Gli adulti, invece, trovansi occupati a brucare manciate di olive da due fronzute piante, su un gradone del fondo un po’ più in alto (di quei tempi, facevano comodo anche risicati quantitativi di olive, appunto, sia per conservarle in salamoia, sia per ricavarne qualche «cria» d’olio).

In corrispondenza del fronte dell’appezzamento di terreno, corre, sinuosa come la costiera, la strada che collega S. Cesarea Terme a Tricase e Leuca, arteria dal fondo non asfaltato ma ricoperto da brecciolino. Ad un certo punto, il bimbo ode il rumore di qualcosa che sta per avvicinarsi e, subito dopo, vede spuntare, dalla curvetta che insiste lì davanti, la figura di un militare che sfreccia a cavallo della sua bici: purtroppo, probabilmente a causa del tratto viario a gomito o soprattutto del brecciolino, il veicolo scivola e sbanda finendo rovinosamente a terra insieme con il velocipedista. Questi, in particolare, striscia a lungo con le ginocchia sul fondo di pietrisco, procurandosi diffuse sbucciature; a ragione, quindi, resta alquanto sconvolto e si lamenta.



La scena richiama l’attenzione anche degli adulti, i quali accorrono immediatamente in aiuto al malcapitato, aiuto che, peraltro, può estrinsecarsi unicamente sotto forma di acqua attinta da un otre di terracotta e di un fazzoletto di tela bagnato, con il ché si ripuliscono alla meglio le escoriazioni del soldato e gli si deterge il volto; l’uomo in divisa, ripresosi un po’, racconta, in incerto italiano, di essere di origine polacca (nella zona, stazionano distaccamenti di suoi conterranei, in appoggio alle forze alleate anglo americane) e di aver intrapreso il viaggio da S. Cesarea Terme con destinazione Marina Serra di Tricase, per recapitare un dispaccio al comando militare installato in tale ultima località. La bicicletta è integra e quindi, dopo pochi minuti, la staffetta è in grado di rimettersi in cammino; contemporaneamente, anche i soccorritori continuano le loro occupazioni.

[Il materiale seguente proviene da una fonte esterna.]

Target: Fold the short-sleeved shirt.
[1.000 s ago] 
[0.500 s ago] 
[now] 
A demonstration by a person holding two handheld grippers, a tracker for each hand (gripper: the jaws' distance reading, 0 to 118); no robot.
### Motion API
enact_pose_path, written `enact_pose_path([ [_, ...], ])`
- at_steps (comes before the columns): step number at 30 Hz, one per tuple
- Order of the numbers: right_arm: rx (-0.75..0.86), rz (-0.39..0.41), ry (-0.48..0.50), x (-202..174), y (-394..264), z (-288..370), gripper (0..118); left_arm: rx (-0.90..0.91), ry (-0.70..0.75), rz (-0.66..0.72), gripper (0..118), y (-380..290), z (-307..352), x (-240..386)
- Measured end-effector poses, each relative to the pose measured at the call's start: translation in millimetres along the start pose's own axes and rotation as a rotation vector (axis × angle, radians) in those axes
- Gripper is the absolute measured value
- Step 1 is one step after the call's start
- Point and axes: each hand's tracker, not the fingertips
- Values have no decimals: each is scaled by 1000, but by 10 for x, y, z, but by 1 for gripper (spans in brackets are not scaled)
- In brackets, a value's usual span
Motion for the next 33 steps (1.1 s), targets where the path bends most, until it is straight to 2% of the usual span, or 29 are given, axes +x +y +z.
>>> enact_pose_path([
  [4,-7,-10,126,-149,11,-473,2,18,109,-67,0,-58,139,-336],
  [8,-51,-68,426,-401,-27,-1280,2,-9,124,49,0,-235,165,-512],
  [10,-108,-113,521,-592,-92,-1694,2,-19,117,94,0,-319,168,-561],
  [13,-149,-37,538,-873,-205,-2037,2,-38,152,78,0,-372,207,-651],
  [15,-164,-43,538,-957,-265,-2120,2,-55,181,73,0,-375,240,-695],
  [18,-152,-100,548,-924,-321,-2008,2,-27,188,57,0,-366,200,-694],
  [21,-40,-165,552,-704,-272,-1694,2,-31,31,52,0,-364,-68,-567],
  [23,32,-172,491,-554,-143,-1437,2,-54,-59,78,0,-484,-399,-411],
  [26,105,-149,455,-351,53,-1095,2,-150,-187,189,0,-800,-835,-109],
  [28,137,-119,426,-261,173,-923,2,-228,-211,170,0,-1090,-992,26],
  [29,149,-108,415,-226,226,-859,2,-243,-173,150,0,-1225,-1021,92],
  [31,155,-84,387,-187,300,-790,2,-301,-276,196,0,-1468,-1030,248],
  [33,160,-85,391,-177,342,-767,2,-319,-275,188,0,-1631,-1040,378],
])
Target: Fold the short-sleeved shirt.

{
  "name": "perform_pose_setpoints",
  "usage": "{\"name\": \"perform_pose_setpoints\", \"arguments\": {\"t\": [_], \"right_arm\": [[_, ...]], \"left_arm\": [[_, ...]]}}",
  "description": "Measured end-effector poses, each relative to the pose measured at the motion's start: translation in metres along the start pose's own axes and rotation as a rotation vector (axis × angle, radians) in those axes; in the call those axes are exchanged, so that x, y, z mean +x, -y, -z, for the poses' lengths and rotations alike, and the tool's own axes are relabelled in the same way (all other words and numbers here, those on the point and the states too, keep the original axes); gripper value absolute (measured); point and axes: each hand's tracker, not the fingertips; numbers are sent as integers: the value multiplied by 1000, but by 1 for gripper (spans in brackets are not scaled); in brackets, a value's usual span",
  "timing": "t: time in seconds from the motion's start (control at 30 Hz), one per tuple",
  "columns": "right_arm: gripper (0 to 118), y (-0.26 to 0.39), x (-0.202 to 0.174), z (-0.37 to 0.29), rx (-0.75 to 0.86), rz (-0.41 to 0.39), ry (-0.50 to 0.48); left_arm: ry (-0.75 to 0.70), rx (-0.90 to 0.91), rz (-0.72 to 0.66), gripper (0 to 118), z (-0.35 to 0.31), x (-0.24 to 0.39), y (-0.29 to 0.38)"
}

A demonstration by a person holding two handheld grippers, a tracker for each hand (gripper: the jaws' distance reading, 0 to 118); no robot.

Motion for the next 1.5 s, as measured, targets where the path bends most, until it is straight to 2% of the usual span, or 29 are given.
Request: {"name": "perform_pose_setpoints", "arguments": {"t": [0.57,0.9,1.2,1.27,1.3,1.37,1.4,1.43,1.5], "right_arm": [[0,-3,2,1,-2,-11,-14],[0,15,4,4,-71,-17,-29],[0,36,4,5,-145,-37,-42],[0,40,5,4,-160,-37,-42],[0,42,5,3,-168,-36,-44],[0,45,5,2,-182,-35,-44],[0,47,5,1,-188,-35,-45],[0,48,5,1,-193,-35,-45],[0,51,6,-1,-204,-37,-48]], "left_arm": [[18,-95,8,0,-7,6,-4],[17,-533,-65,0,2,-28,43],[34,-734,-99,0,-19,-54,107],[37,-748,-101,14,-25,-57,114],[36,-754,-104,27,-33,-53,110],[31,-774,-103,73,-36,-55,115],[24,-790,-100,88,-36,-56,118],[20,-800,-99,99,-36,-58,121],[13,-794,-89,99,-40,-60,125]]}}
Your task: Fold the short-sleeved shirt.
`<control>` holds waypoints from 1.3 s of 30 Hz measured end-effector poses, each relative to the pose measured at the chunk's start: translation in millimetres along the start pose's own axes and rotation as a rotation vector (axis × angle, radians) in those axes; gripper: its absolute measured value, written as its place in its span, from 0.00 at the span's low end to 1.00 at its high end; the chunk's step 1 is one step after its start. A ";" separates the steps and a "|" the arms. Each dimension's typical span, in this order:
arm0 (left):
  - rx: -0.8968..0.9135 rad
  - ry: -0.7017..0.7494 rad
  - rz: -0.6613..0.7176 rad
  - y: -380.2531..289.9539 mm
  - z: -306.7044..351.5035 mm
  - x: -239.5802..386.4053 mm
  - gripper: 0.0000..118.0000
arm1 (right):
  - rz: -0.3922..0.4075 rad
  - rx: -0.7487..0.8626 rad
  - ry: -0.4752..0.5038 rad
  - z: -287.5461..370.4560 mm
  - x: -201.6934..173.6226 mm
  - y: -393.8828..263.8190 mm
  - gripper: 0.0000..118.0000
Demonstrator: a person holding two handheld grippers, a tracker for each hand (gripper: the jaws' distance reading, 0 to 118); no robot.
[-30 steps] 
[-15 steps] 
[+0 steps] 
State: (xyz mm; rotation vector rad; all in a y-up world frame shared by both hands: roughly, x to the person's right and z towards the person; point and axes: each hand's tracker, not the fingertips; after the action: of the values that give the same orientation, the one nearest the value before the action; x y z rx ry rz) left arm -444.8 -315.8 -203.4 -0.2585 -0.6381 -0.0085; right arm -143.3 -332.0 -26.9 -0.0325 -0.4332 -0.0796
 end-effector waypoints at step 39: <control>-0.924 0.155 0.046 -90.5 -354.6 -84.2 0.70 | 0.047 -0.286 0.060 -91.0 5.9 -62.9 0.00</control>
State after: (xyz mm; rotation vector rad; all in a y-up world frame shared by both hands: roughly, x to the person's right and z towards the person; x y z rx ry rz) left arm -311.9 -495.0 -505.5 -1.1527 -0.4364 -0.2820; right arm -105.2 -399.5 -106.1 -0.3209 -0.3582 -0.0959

Passano alcune ore, è vicino il tramonto, quando il bimbetto percepisce un rumore «familiare»: è il medesimo soldato che, di ritorno dalla Marina Serra di Tricase, sta per transitare da quel tratto. Ecco, la bici si arresta, il guidatore smonta e, sorridente, si avvicina al piccolo regalandogli una minuscola tavoletta di cioccolato, un gesto inaspettato e ovviamente assai gradito per il donatario. Dopodiché, un buffetto sulle piccole gote arrossate e, poi, la corsa in bici prosegue.

Una spigolatura di lontana cronaca dal vivo. Che dedurne? Forse che il sentimento della gratitudine o riconoscenza non conosce davvero confini, né tempi, né idiomi, né modalità di manifestazione? Che basta poco o pochissimo? Concludendo e chiedendo venia, per integrale fedeltà di racconto, si precisa che il bimbetto di sei decenni e passa addietro si identifica con chi scrive, ragazzo di ieri classe 1941.